### What is expected
The answer must be every line of the records below that contains the word "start".

** Supplied records follows **

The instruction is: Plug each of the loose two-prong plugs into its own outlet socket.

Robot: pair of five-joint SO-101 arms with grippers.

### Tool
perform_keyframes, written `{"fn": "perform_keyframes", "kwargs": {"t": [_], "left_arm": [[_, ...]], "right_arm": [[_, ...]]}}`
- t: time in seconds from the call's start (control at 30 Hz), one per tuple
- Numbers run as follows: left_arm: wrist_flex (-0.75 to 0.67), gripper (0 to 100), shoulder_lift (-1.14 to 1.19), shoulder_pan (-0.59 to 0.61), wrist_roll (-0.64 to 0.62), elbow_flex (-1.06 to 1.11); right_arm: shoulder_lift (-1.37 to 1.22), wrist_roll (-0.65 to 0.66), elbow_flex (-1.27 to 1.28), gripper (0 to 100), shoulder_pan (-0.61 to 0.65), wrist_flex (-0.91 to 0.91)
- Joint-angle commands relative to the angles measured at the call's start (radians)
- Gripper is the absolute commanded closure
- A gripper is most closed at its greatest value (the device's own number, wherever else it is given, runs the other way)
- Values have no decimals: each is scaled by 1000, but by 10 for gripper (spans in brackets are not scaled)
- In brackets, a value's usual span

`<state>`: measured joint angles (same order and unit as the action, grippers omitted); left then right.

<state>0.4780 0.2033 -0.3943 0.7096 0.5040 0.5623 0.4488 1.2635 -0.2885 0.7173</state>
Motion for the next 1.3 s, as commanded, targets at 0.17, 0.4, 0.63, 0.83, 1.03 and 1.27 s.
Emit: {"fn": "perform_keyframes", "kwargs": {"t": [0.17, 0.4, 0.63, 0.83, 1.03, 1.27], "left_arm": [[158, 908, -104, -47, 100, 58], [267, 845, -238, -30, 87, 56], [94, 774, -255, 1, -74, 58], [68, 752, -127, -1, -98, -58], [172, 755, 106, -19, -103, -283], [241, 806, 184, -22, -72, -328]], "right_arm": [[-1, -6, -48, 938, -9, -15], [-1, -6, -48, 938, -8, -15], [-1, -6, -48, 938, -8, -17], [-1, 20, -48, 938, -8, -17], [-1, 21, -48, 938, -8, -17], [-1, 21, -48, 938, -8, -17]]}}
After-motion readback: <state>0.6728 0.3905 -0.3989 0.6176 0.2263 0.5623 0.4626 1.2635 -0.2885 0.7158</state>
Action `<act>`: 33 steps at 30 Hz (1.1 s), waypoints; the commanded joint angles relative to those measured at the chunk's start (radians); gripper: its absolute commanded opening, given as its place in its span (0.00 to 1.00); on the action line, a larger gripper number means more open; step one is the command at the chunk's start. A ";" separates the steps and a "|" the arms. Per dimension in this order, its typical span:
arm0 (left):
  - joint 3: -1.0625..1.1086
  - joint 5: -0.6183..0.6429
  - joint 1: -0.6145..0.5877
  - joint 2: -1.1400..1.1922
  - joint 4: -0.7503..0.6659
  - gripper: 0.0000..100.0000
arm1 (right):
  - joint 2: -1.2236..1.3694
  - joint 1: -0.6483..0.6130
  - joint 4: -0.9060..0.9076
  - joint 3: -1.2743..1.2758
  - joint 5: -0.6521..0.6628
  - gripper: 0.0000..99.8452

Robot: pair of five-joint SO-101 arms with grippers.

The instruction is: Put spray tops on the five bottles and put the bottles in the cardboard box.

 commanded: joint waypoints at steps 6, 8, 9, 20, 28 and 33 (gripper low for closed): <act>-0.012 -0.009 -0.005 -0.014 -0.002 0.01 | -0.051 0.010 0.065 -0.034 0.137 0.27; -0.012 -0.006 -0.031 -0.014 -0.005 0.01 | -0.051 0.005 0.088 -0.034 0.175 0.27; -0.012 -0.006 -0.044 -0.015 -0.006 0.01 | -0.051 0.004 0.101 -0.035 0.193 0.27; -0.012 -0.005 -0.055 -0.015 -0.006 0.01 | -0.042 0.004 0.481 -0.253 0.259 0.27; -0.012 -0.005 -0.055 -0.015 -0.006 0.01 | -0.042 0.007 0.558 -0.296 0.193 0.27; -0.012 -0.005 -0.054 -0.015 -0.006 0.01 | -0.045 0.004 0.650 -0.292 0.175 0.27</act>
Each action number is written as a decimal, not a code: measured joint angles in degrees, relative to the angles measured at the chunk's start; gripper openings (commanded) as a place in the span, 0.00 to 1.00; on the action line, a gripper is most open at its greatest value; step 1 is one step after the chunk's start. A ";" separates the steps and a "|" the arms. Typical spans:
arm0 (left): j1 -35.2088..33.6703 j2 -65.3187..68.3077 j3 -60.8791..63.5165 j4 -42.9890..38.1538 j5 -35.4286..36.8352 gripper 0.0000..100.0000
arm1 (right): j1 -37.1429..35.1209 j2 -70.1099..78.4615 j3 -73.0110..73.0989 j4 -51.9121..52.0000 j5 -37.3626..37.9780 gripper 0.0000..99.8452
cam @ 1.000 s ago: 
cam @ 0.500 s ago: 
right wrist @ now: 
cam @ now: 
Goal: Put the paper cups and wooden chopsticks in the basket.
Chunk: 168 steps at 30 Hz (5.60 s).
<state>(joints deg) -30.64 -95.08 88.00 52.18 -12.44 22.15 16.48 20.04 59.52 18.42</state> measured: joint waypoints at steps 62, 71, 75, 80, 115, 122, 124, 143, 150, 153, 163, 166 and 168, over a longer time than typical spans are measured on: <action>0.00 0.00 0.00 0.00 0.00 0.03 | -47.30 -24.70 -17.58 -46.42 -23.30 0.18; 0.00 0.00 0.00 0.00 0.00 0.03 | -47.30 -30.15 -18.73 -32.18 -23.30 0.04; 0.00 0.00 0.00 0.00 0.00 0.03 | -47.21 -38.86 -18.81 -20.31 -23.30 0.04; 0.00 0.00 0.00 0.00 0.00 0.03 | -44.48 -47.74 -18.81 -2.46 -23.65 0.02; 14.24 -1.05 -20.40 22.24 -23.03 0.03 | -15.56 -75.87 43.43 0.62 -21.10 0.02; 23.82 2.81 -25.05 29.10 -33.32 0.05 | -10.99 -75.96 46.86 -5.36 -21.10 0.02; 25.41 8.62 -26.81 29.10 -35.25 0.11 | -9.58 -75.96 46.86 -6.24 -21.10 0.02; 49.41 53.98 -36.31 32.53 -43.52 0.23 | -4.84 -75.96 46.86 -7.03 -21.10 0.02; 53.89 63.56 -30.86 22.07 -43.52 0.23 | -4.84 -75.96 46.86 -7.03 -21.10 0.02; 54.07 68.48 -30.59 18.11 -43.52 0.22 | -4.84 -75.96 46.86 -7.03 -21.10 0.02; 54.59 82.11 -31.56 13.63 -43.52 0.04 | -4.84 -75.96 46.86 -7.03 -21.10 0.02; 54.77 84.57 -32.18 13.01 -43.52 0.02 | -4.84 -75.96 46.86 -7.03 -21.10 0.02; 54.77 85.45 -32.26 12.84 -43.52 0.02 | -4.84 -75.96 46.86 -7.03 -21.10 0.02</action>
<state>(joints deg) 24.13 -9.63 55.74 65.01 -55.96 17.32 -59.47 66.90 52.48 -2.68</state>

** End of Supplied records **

### Solved exercise
- t: time in seconds from the call's start (control at 30 Hz), one per tuple
- Joint-angle commands relative to the angles measured at the call's start (radians)
Action `<act>`: 33 steps at 30 Hz (1.1 s), waypoints; the commanded joint angles relative to those measured at the chunk's start (radians); gripper: its absolute commanded opening, given as its place in its span (0.00 to 1.00); on the action line, a larger gripper number means more open; step one is the command at the chunk's start. A ";" separates the steps and a "|" the arms. Per dimension in this order, its typical span:
Each action number is written as a decimal, not a code: measured joint angles in degrees, relative to the angles measured at the chunk's start; gripper openings (commanded) as a place in the span, 0.00 to 1.00; on the action line, a gripper is most open at its greatest value; step 1 is one step after the chunk's start. A ";" separates the steps and a "|" the arms. Typical spans:

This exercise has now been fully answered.